What lines of the data below include the word "does"? Report them by copying each.

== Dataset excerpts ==
..........

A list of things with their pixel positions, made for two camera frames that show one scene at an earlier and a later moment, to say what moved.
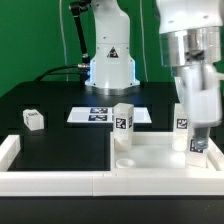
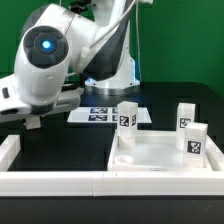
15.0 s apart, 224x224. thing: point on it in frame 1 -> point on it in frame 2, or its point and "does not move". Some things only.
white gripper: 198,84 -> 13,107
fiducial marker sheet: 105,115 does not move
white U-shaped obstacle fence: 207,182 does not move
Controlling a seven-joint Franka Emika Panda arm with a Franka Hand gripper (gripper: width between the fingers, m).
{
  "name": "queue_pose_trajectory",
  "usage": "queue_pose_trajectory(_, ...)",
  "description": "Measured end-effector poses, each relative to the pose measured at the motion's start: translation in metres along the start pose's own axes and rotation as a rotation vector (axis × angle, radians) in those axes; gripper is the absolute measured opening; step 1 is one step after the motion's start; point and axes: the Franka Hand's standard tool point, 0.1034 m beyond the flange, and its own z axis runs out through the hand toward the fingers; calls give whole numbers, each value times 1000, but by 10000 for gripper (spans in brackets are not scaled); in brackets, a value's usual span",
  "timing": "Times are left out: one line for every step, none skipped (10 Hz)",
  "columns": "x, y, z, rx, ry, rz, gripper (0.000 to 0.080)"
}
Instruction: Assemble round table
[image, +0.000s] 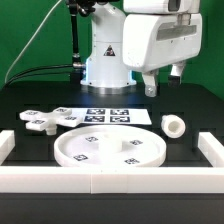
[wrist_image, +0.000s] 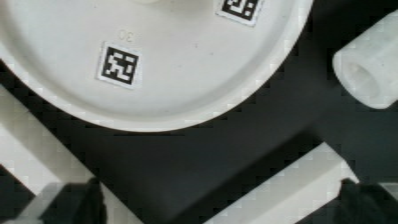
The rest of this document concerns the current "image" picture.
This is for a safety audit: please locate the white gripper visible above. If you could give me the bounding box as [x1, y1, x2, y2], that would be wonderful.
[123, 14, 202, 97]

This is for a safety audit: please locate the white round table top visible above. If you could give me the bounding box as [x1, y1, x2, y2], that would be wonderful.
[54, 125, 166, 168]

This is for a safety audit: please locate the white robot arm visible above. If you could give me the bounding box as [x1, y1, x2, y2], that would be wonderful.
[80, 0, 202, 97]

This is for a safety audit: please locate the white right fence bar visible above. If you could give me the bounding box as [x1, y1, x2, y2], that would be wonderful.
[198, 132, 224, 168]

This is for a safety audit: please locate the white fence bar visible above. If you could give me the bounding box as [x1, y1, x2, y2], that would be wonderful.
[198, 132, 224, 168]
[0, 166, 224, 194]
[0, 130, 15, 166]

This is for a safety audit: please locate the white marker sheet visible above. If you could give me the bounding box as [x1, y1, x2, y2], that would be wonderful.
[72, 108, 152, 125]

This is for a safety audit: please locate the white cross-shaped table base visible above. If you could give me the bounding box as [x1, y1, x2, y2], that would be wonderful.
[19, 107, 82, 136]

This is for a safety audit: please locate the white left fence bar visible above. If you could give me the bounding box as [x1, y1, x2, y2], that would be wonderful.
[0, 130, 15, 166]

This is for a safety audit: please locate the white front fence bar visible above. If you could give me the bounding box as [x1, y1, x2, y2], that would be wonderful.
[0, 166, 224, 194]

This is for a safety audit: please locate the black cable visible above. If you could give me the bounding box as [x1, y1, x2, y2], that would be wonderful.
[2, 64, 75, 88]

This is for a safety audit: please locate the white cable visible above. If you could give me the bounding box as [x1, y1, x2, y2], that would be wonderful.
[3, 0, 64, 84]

..........

== Exercise solution ==
15.0 s apart, 224x224. thing: point on it in frame 1 -> point on it in frame 2, or its point and "does not move". Some things only.
fiducial marker sheet: 105,115 does not move
white U-shaped obstacle fence: 207,182 does not move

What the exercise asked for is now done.